France 24 and Mother Jones were awarded the Bronze medal in the Ricardo Ortega Memorial Prize category at the UN Correspondents Gala Awards, an event hosted by the UN Correspondents Association at the global body’s headquarters in New York City. The award is for broadcast coverage of the UN, its agencies, and field operations.
According to France 24, its journalists were the first to interview Aguilar on camera on the morning of July 23, 2025. Aguilar claimed he witnessed human rights abuses perpetrated by the Israeli military and others at sites run by the GHF, which until the Gaza ceasefire went into place was an Israel- and US-backed program that delivered aid directly to Palestinians, with the goal of blocking Hamas from diverting supplies for terrorist activities and selling the remainder at inflated prices.
France 24 and Mother Jones both published a story based on Aguilar’s testimony.
However, it was revealed last year that Aguilar’s most explosive claim, about the death of a Gazan boy, was false and that he was fired by the GHF for his conduct and pushing misinformation.
Aguilar claimed he witnessed the Israel Defense Forces (IDF) shoot a child — Abdul Rahim Muhammad Hamdene, known as Abboud — as the GHF was distributing humanitarian aid on May 28.

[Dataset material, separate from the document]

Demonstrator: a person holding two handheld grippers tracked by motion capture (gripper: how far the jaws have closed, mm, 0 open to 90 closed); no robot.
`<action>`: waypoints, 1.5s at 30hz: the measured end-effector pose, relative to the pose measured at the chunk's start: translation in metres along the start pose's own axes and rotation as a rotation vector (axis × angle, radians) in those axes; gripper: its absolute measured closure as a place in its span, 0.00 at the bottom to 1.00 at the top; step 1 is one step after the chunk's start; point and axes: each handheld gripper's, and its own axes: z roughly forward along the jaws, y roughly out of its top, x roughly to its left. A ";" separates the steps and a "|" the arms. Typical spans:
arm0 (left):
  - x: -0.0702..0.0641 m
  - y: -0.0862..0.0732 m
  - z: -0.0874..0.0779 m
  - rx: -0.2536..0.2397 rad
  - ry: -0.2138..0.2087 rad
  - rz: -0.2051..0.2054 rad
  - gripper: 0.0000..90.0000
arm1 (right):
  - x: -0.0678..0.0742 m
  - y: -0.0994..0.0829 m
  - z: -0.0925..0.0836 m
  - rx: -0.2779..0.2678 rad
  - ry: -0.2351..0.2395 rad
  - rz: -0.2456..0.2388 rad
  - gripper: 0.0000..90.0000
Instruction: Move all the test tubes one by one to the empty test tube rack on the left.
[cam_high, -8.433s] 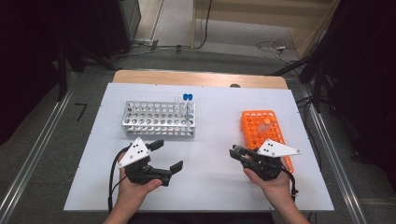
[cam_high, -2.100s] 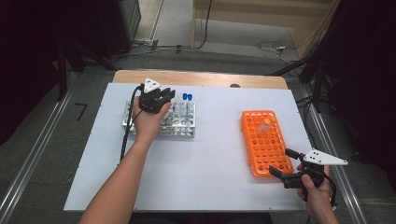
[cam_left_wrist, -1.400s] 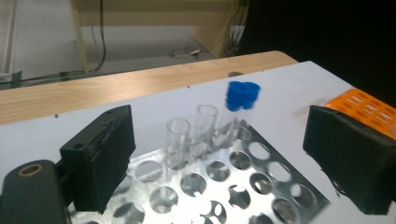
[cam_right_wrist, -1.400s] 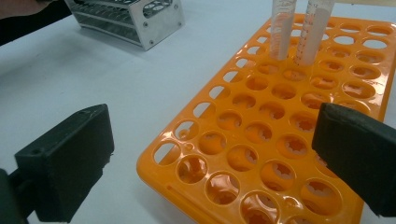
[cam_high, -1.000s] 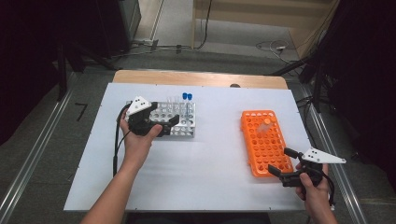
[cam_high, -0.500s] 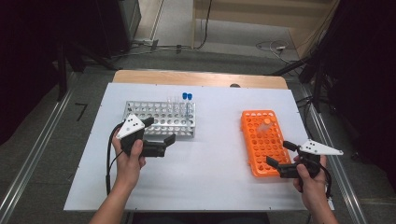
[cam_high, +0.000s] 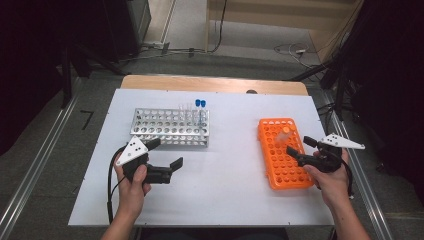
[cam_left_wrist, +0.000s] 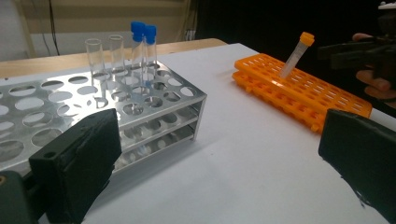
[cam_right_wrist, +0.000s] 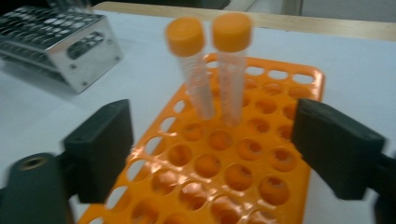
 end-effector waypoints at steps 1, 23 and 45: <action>0.000 -0.001 -0.001 0.000 -0.001 -0.006 0.00 | -0.003 0.001 0.002 0.001 -0.002 0.004 0.27; -0.004 -0.006 0.006 0.016 -0.032 -0.006 0.00 | -0.011 0.017 0.049 0.218 -0.034 -0.013 0.75; -0.006 -0.005 0.007 0.010 -0.044 -0.006 0.00 | -0.006 0.016 0.030 0.081 -0.053 -0.023 0.81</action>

After Aguilar made his claim, he rapidly rose to prominence, presenting himself as a whistleblower exposing supposed Israeli war crimes. His story gained traction internationally, going viral on social media. He subsequently embarked on an extensive media tour, in which he accused Israel of indiscriminately killing Palestinian civilians as part of an attempt to “annihilate” and “disappear” the civilian population in Gaza.
However, Aguilar, who erroneously labeled the boy in question as “Amir,” gave inconsistent accounts of the alleged incident in separate interviews to different media outlets, calling into question the veracity of his narrative.
The GHF launched its own investigation at the end of July, ultimately locating Abboud alive with his mother at an aid distribution site on Aug. 23. The organization confirmed his identity using facial recognition software and biometric testing.
Abboud was escorted in disguise to an undisclosed safe location by the GHF team for his safety, according to The Daily Wire, which noted that the spreading of Aguilar’s false tale put the boy’s life in danger, as his alleged death was a powerful piece of propaganda for Hamas.
Fox News Digital reported that Abboud and his mother were safely extracted from the Gaza Strip in September.
In footage obtained by both news outlets, the boy can be seen playfully interacting with a GHF representative and appearing excited ahead of their planned extraction.
During the summer, as Aguilar’s claims were receiving widespread media attention, the GHF released a chain of text messages showing that Aguilar was terminated for his conduct. It also held a press conference to present evidence showing that Aguilar “falsified documents” and “presented misleading videos to push his false narrative.”
There was no apparent mention of the revelations about Aguilar’s narrative when the award was given out on Friday.